• About this task:
Your output should be the entries below, from the first line up to and including the line with "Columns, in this", reproduced exactly and with no other lines.

☆ ☆ ☆

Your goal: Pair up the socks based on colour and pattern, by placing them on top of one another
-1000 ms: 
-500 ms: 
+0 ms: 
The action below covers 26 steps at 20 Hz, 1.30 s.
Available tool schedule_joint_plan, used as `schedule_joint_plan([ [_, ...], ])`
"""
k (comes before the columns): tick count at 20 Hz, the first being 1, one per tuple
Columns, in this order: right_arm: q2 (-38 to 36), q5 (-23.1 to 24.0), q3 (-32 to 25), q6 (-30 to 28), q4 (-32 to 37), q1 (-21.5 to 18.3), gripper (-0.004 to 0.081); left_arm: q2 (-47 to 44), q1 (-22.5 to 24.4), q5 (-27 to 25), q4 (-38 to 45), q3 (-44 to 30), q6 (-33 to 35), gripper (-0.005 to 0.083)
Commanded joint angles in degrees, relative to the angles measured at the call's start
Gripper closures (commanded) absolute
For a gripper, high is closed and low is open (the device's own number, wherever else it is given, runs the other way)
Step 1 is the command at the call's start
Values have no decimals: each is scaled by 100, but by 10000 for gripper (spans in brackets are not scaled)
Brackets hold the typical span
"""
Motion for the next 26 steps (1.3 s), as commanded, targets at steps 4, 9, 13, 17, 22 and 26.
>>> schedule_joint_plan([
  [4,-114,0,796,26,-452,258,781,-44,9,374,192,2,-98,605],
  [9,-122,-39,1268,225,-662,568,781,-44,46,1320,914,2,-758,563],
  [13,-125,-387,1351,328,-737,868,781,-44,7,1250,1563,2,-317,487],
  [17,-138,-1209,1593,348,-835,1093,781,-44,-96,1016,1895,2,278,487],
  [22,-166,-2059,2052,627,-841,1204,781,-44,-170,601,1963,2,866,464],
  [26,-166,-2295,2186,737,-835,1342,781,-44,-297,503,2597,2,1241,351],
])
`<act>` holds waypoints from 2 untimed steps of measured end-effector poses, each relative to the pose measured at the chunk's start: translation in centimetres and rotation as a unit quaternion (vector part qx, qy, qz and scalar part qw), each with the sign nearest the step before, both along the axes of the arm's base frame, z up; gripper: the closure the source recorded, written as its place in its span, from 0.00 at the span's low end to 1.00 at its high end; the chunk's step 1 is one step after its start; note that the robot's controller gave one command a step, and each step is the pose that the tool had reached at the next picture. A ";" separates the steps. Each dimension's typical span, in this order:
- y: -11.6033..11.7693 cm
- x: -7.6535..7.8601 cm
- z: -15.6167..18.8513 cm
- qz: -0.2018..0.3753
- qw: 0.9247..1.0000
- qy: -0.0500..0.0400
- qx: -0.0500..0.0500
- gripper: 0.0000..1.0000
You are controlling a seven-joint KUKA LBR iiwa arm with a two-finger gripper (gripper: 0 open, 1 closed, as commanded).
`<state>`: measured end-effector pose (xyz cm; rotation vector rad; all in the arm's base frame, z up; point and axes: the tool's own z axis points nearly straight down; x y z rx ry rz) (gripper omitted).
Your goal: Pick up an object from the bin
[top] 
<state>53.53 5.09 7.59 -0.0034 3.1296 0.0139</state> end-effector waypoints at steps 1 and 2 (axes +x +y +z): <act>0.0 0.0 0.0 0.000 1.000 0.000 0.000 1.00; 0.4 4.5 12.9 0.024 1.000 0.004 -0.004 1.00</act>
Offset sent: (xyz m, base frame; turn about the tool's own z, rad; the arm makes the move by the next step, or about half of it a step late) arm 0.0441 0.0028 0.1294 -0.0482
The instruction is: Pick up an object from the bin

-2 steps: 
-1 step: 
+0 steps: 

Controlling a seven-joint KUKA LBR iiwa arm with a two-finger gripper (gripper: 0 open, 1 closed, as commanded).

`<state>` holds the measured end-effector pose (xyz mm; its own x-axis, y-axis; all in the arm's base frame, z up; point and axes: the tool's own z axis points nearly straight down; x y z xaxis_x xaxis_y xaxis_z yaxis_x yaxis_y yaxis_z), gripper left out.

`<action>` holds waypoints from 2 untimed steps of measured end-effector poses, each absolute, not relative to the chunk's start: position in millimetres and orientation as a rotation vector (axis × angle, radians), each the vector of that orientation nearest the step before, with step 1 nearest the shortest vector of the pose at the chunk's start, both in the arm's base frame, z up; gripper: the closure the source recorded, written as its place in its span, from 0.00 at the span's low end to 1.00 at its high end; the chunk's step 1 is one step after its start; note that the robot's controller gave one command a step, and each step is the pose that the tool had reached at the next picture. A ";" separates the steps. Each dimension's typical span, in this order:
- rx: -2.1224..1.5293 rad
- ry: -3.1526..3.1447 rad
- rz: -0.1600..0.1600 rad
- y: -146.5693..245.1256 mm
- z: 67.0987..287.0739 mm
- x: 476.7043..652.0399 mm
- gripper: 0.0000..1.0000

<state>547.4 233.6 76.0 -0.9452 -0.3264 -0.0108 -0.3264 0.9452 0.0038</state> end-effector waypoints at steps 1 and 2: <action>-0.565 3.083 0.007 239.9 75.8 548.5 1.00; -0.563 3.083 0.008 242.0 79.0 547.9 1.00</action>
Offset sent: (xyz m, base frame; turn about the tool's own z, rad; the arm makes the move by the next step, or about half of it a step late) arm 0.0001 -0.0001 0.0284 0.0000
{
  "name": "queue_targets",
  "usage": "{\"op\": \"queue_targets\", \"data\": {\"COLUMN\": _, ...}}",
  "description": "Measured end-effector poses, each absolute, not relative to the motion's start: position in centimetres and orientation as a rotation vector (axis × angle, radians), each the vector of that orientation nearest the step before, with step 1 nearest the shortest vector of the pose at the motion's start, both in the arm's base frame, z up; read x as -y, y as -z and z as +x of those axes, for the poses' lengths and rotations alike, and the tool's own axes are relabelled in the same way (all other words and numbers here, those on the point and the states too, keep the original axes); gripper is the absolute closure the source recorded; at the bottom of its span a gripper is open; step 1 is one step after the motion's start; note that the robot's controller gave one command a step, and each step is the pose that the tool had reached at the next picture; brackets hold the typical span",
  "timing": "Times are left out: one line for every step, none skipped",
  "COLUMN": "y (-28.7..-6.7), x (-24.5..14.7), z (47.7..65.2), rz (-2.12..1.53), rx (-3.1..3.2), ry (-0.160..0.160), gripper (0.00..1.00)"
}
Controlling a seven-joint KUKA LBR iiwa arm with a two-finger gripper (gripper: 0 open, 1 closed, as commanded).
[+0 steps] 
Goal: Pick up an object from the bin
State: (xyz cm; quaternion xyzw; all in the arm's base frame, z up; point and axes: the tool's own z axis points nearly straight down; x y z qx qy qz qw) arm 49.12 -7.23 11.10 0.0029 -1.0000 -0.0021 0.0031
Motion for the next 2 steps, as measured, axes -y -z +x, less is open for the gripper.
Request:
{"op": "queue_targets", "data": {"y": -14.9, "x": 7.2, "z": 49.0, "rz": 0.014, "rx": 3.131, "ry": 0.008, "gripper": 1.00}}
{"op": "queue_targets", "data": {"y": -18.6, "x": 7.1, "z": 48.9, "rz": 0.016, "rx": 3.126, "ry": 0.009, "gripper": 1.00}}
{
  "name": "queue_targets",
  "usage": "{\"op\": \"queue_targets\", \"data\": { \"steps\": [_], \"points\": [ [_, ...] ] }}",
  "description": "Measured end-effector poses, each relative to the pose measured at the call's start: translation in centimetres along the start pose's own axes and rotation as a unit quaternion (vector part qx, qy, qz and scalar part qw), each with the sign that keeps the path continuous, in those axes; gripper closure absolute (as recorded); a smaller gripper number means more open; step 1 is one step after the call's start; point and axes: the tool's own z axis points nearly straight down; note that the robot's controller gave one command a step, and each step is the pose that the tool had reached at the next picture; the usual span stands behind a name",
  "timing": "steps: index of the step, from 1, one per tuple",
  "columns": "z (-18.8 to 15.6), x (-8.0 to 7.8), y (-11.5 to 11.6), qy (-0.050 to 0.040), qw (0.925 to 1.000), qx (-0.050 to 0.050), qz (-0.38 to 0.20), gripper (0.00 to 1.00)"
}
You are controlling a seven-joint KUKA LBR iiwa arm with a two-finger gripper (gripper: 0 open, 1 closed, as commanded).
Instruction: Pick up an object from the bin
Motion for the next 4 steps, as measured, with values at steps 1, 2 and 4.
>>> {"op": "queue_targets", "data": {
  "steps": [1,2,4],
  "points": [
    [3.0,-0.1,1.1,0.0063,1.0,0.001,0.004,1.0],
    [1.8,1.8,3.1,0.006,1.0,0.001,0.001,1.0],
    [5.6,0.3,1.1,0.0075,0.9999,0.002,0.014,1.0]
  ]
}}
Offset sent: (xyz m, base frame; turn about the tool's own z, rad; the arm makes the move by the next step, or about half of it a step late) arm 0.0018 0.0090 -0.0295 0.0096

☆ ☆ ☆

• Completed task:
Your goal: Pair up the socks based on colour and pattern, by placing them on top of one another
-1000 ms: 
-500 ms: 
+0 ms: 
The action below covers 26 steps at 20 Hz, 1.30 s.
Available tool schedule_joint_plan, used as `schedule_joint_plan([ [_, ...], ])`
"""
k (comes before the columns): tick count at 20 Hz, the first being 1, one per tuple
Columns, in this order: right_arm: q2 (-38 to 36), q5 (-23.1 to 24.0), q3 (-32 to 25), q6 (-30 to 28), q4 (-32 to 37), q1 (-21.5 to 18.3), gripper (-0.004 to 0.081); left_arm: q2 (-47 to 44), q1 (-22.5 to 24.4), q5 (-27 to 25), q4 (-38 to 45), q3 (-44 to 30), q6 (-33 to 35), gripper (-0.005 to 0.083)

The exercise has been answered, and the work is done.